Как влюбленному в девицу, ему страстно желалось, чтобы она как можно быстрее воротилась в отчий дом и была тем самым избавлена от общества злобных татей. С другой же стороны, ее появление грозило разоблачением Акинфию и безнадежной утратою ста пятидесяти или более золотых рублей. Отдавать их в лапы злодеев, жестоко ранивших механика, было досадно.
Вся мешанина противоречивых эмоций отразилась на простодушном лице поэта, что вызвало нездоровый интерес бывшего купца:
– О том заведомо нельзя утверждать. Может, она тайно в отчий дом переправлена? Девица все-таки знатная, пересуды о таком приключении ей не к лицу… Да никак вы, сударь, подобно всем прочим юношам по барышне Дидимовой сохнете?

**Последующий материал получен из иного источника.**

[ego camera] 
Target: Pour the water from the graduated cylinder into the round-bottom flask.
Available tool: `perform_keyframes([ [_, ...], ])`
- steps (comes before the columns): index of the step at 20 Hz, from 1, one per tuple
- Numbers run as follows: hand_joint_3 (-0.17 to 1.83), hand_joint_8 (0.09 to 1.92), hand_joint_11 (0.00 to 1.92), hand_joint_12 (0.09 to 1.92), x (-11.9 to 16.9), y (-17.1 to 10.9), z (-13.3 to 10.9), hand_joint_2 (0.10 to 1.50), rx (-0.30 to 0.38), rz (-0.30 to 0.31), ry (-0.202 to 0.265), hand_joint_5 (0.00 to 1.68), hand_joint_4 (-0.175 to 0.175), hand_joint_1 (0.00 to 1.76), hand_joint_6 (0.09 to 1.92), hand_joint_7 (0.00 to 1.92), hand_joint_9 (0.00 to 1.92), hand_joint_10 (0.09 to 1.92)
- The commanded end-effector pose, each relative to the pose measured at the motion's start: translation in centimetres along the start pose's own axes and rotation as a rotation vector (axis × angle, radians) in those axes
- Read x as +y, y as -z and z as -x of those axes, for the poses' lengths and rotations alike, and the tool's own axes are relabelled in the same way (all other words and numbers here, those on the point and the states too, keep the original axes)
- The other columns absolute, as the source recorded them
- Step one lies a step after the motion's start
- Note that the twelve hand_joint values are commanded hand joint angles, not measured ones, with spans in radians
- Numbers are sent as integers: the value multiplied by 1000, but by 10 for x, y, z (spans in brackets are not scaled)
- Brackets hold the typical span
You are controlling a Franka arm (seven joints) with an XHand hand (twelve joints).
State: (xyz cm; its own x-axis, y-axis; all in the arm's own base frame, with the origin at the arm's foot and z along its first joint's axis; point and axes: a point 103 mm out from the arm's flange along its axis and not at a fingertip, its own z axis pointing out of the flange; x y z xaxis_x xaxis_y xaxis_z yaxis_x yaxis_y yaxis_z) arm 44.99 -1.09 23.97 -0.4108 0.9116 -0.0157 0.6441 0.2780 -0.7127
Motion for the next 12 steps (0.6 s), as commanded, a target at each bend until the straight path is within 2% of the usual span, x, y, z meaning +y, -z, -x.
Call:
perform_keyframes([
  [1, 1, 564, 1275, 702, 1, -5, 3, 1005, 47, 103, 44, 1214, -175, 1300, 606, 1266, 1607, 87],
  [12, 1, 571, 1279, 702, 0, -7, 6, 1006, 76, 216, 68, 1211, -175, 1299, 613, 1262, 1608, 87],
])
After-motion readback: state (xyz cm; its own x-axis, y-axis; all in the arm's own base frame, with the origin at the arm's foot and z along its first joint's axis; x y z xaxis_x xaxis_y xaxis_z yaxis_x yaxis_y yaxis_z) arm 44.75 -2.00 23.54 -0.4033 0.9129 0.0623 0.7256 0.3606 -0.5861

– То не твое дело, – отрезал Тихон.
– Оно конечно… Утешайтесь, однако, что вами последним ее прелестный лик был наблюдаем, – хмыкнул Парнушин.
– Все-то вы знаете, проныры, – в досаде заметил граф Балиор и отвернулся в сторону окну.
В этот день оно было довольно чисто – видать, супруга трактирщика вытерла копоть тряпкою, что случалось не так уж часто. Тихон в задумчивости отхлебнул чаю и стал было планировать дальнейшие поступки, отрешившись от сопения бывшего купца, скрипа колес, криков извозчиков и прочих шумов. Однако толком покумекать не вышло – глаз самым краешком уловил что-то необыкновенно знакомое.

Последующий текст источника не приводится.